DATA EXCERPT –

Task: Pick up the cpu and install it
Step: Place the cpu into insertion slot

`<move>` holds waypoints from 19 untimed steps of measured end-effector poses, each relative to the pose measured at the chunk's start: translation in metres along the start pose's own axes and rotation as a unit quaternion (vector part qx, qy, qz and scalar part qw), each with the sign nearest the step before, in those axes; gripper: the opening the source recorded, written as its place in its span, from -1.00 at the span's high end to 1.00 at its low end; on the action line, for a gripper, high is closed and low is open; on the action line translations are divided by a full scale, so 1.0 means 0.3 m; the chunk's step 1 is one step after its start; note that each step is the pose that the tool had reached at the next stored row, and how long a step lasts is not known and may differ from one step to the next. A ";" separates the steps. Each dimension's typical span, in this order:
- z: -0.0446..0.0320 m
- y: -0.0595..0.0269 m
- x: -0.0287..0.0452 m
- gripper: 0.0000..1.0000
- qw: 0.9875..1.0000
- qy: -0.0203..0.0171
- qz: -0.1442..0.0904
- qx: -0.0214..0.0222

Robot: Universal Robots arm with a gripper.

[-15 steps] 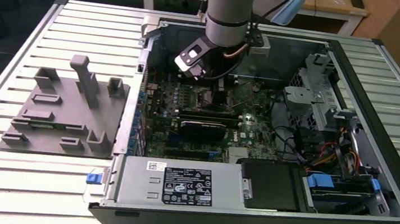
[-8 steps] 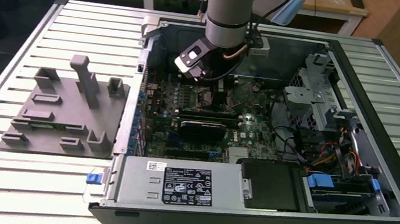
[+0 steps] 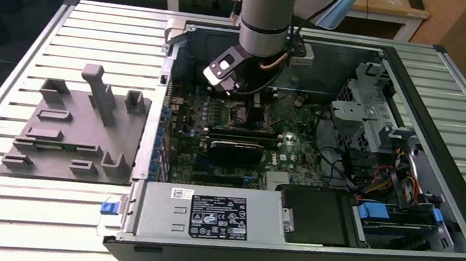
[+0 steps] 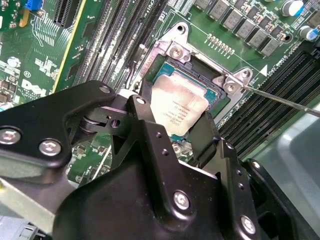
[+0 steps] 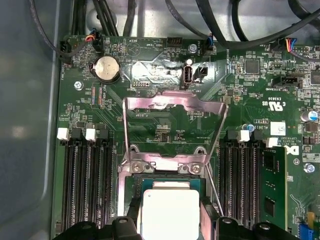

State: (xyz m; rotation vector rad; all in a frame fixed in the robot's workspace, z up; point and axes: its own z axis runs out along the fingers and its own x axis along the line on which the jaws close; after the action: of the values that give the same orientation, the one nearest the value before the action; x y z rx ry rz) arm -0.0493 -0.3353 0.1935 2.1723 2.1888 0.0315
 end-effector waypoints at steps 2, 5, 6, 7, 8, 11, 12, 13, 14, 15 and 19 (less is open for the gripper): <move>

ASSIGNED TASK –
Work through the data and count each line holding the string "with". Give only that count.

ANSWER FOR THE TASK –
2